▶ [Task]
All lines with the word "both" must be pulled from the entries below.
*** Opening Extracted information ***
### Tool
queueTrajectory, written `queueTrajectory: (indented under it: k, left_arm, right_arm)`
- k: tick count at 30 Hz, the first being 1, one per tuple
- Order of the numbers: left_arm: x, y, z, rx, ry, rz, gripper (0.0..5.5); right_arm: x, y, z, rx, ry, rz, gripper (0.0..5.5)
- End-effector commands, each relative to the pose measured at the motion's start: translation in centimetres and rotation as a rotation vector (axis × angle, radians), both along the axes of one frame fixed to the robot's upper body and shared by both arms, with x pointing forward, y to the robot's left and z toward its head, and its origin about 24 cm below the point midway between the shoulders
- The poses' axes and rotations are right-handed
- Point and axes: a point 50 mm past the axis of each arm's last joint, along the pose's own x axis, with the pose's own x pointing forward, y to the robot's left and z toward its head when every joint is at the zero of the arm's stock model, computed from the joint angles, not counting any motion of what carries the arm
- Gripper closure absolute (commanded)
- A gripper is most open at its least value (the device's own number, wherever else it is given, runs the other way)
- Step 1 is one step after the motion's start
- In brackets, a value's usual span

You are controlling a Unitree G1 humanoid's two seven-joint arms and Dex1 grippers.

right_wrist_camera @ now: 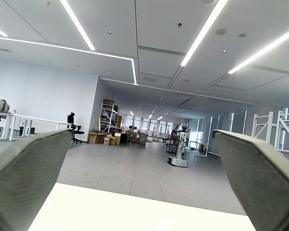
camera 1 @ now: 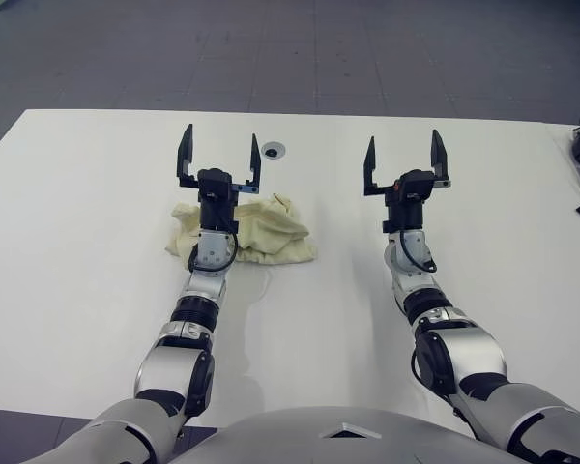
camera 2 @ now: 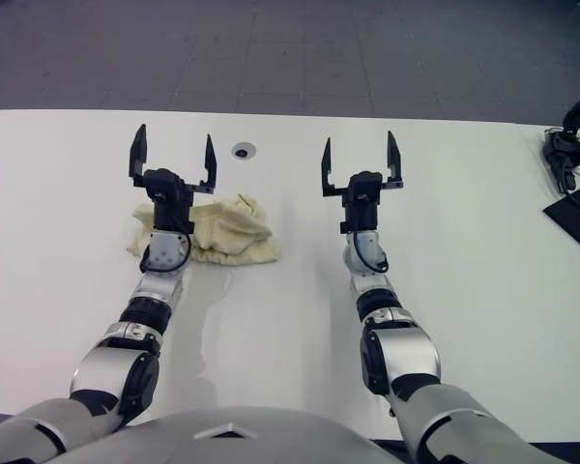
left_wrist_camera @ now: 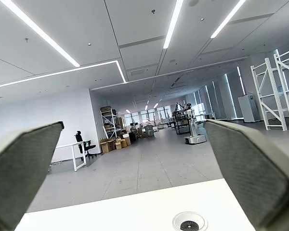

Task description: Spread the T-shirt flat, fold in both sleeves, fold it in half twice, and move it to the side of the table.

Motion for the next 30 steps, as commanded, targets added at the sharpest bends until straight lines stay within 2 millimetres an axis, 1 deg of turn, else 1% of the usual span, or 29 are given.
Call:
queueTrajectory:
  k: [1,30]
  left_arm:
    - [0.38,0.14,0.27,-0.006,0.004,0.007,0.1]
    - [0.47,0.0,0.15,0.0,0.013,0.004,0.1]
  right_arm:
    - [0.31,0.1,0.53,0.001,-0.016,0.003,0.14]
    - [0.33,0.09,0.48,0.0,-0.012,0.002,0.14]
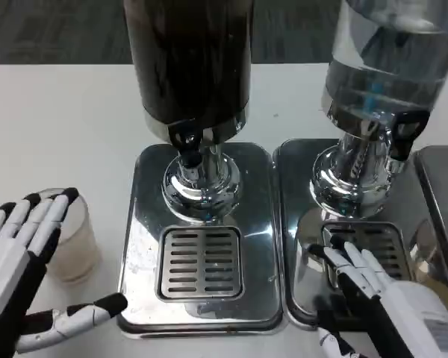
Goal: Grasp the cup under the faucet to collect the drink, then remove the cup.
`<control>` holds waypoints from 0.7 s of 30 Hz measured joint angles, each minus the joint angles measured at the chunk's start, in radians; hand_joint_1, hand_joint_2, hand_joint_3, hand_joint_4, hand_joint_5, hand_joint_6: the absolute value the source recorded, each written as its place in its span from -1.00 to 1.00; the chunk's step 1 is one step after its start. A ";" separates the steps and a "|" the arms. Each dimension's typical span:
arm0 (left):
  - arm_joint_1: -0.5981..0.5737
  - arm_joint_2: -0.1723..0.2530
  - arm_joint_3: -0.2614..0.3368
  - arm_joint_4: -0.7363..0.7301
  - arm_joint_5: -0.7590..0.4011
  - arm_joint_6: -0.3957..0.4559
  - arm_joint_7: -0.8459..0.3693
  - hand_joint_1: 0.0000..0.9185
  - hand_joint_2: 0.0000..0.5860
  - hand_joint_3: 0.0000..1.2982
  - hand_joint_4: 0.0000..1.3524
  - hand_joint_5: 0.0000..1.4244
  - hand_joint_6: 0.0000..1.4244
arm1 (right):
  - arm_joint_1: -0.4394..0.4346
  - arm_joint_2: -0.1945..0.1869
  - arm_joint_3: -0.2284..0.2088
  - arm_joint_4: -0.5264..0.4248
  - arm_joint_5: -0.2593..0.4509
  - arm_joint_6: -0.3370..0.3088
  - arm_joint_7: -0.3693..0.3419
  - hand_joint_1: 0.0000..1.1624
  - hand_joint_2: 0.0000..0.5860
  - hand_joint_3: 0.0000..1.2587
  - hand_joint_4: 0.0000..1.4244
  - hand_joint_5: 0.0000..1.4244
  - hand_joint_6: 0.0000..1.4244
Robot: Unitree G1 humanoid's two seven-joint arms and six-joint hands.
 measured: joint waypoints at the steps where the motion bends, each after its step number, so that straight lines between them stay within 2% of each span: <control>1: -0.007 0.000 0.006 0.005 0.000 0.013 0.000 -1.00 -0.86 -1.00 -1.00 -1.00 -1.00 | 0.004 0.000 0.000 0.000 0.000 0.000 0.000 -0.04 0.95 -0.84 -1.00 -1.00 -0.84; 10: -0.047 0.002 0.006 0.050 -0.009 0.055 -0.002 -1.00 -0.90 -1.00 -1.00 -1.00 -1.00 | 0.007 0.001 0.000 -0.001 0.000 0.000 0.000 -0.04 0.95 -0.84 -1.00 -1.00 -0.84; 21: -0.121 0.003 0.004 0.134 -0.073 0.109 -0.032 -1.00 -0.91 -1.00 -1.00 -1.00 -1.00 | 0.004 0.001 -0.003 -0.001 0.012 0.000 0.001 -0.04 0.95 -0.83 -1.00 -1.00 -0.84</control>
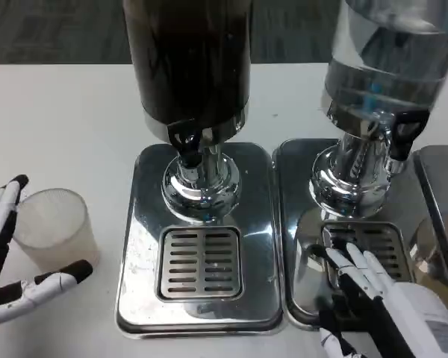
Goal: Grasp the cup under the faucet to collect the drink, then remove the cup.
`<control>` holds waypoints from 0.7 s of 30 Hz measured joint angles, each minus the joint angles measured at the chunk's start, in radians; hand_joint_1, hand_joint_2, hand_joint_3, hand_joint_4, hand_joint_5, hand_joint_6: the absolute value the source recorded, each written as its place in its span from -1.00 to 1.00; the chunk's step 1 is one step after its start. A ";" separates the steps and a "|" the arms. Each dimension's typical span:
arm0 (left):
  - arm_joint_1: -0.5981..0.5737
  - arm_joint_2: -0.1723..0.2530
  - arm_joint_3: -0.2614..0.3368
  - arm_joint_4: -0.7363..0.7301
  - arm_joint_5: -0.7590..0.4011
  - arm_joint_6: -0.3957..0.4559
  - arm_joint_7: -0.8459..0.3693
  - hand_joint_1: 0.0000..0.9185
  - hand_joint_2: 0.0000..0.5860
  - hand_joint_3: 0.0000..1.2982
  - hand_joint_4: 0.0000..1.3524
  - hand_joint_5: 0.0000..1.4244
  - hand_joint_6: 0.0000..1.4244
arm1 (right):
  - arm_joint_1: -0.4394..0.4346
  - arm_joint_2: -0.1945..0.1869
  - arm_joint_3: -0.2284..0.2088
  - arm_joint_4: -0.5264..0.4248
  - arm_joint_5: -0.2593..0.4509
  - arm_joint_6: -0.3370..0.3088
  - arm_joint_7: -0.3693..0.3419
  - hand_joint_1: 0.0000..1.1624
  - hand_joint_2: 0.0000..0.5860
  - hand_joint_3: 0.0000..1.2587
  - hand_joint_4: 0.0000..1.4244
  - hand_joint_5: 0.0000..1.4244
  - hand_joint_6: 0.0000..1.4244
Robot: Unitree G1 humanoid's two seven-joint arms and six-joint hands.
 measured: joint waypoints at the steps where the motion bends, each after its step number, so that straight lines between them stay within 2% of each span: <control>1: -0.006 0.001 -0.001 0.007 -0.004 0.004 -0.004 -1.00 -0.91 -1.00 -1.00 -1.00 -1.00 | 0.000 0.000 0.000 0.000 0.000 0.000 0.000 -0.04 0.95 -0.83 -1.00 -1.00 -0.84; 21: -0.099 0.032 -0.046 0.138 -0.064 0.044 -0.040 -1.00 -0.93 -1.00 -1.00 -1.00 -1.00 | 0.006 0.000 0.000 -0.002 0.002 0.002 0.004 -0.05 0.98 -0.83 -1.00 -1.00 -0.81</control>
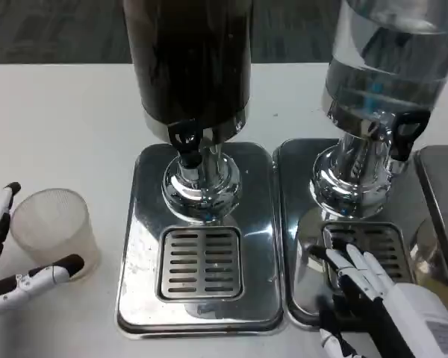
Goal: Grasp the cup under the faucet to collect the drink, then remove the cup.
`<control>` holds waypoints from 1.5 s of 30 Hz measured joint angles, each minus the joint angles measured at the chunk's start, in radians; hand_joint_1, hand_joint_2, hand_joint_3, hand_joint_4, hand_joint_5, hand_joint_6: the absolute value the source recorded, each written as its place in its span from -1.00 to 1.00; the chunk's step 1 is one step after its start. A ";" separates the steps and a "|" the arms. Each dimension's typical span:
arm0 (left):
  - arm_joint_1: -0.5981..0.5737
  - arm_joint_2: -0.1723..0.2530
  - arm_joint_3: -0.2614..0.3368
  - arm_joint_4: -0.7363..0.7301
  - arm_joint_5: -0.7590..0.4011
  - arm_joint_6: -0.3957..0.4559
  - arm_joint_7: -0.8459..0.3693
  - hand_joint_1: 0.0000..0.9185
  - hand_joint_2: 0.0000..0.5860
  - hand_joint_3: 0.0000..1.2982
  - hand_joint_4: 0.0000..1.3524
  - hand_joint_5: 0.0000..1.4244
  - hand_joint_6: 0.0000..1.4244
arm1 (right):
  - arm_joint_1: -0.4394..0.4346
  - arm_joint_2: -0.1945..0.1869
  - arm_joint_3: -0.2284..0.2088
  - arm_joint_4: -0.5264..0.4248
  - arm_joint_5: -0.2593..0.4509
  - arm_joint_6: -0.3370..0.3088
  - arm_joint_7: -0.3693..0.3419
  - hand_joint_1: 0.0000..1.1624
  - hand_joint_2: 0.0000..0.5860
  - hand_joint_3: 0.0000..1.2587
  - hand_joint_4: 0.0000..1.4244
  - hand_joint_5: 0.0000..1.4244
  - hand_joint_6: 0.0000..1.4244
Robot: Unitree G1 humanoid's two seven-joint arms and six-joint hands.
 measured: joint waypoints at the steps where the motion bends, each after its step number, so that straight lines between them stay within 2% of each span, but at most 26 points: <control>1: -0.006 0.001 -0.003 0.007 -0.001 0.001 0.000 -1.00 -0.93 -1.00 -1.00 -1.00 -1.00 | 0.003 0.000 0.000 -0.001 0.000 0.001 0.000 -0.05 0.98 -0.83 -1.00 -1.00 -0.81; 12: -0.064 0.032 -0.040 0.105 -0.028 0.007 -0.009 -1.00 -0.94 -1.00 -1.00 -1.00 -1.00 | 0.031 0.000 -0.002 -0.028 0.003 0.007 0.018 -0.07 0.99 -0.83 -1.00 -1.00 -0.78; 22: -0.118 0.043 -0.083 0.180 -0.063 -0.007 -0.020 -1.00 -0.94 -1.00 -1.00 -1.00 -1.00 | 0.043 0.003 -0.003 -0.037 0.005 0.007 0.024 -0.07 0.99 -0.83 -1.00 -1.00 -0.77; 37: -0.195 0.042 -0.136 0.316 -0.107 -0.070 -0.015 -1.00 -0.94 -1.00 -1.00 -1.00 -1.00 | 0.080 0.012 -0.003 -0.044 0.005 0.007 0.023 -0.08 0.99 -0.83 -1.00 -1.00 -0.75; 45: -0.219 0.034 -0.145 0.369 -0.137 -0.110 0.002 -1.00 -0.92 -1.00 -1.00 -1.00 -1.00 | 0.083 0.016 -0.004 -0.044 0.005 0.007 0.023 -0.08 0.99 -0.83 -1.00 -1.00 -0.75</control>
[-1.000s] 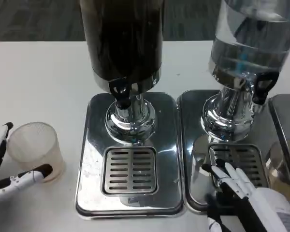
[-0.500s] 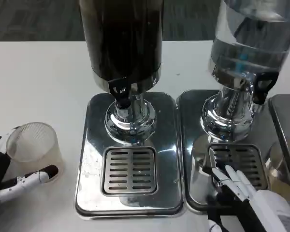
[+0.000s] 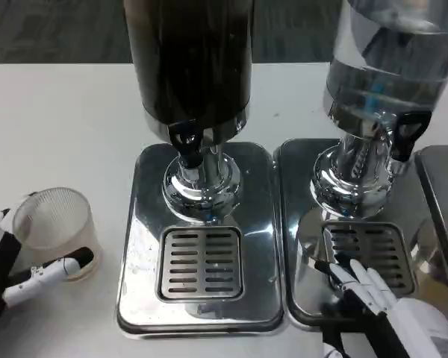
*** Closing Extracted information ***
▶ [Result]
- End-effector commands, each relative to the pose measured at the motion's start: translation in centimetres and rotation as a rotation vector (axis × angle, radians), both along the axes of one frame fixed to the robot's upper body and shared by both arms, with x pointing forward, y to the robot's left and z toward its head, and its origin about 24 cm below the point midway between the shoulders
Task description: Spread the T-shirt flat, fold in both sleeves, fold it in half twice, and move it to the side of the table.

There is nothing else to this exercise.